Hopefully, attempt #3 won't go anything like this:
Mercury-Redstone 1, November 21st 1960 Quote:Mercury-Redstone 1 (MR-1) was the first Mercury-Redstone uncrewed flight test in Project Mercury and the first attempt to launch a Mercury spacecraft with the Mercury-Redstone Launch Vehicle.
Intended to be an uncrewed sub-orbital spaceflight, it was launched on November 21, 1960 from Cape Canaveral Air Force Station, Florida.
The launch failed in abnormal fashion: immediately after the Mercury-Redstone rocket started to move, it shut itself down and settled back on the pad, after which the capsule jettisoned its escape rocket and deployed its recovery parachutes. The failure has been referred to as the "four-inch flight", for the approximate distance traveled by the launch vehicle.
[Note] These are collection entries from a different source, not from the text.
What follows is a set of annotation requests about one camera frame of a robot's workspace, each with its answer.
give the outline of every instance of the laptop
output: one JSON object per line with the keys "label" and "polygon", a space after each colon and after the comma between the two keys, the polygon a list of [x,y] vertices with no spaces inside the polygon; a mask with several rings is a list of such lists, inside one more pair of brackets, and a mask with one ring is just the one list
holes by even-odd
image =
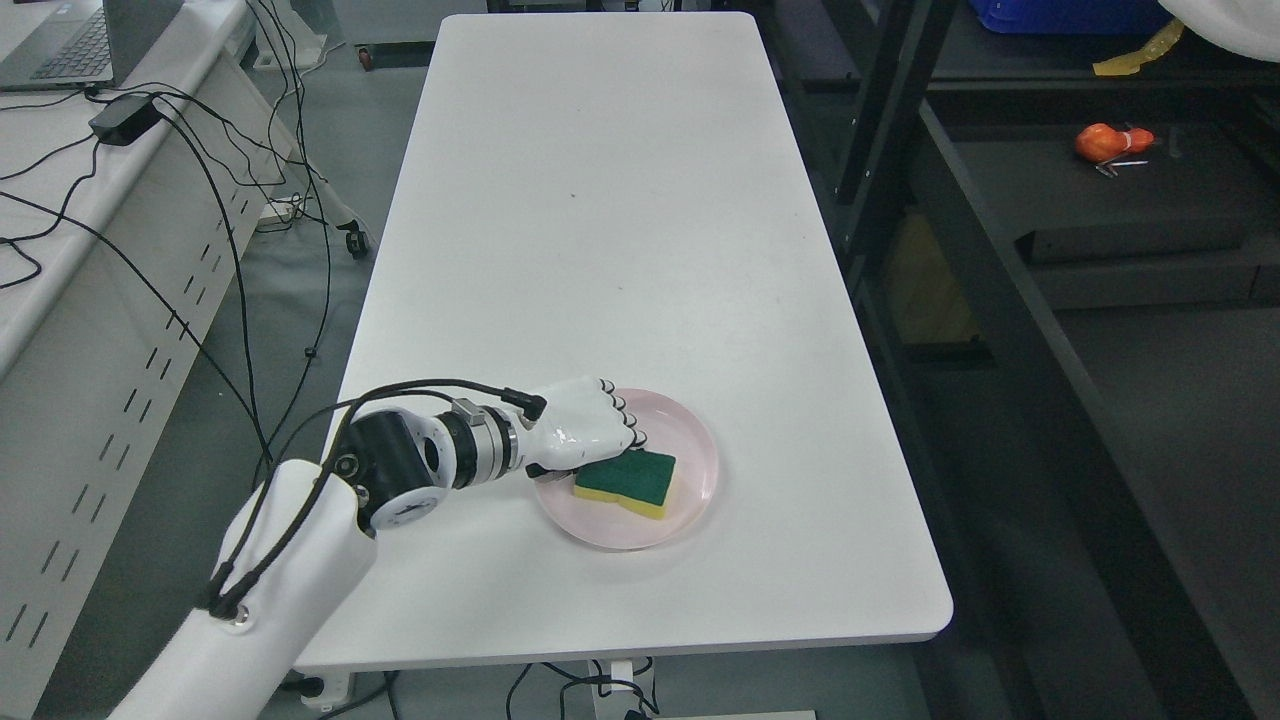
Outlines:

Quote:In the end, all that had been launched was the escape rocket. However, the fully fueled and powered-up Redstone was now sitting on LC-5 with nothing securing it to the pad. Various other dangers existed as well, such as the capsule's retrorocket package and the range safety destruct charges. Furthermore, the capsule's main and reserve parachutes were hanging down the side of the rocket, threatening to tip it over if they caught enough wind; this did not occur, however, as the weather conditions were favorable. Amid the panicked atmosphere in the control room, the launch team was unable to come up with quick and viable options to rectify the situation. Flight director Chris Kraft rejected several unsafe interventions, including using a rifle to shoot holes in the booster's propellant tanks to depressurize them.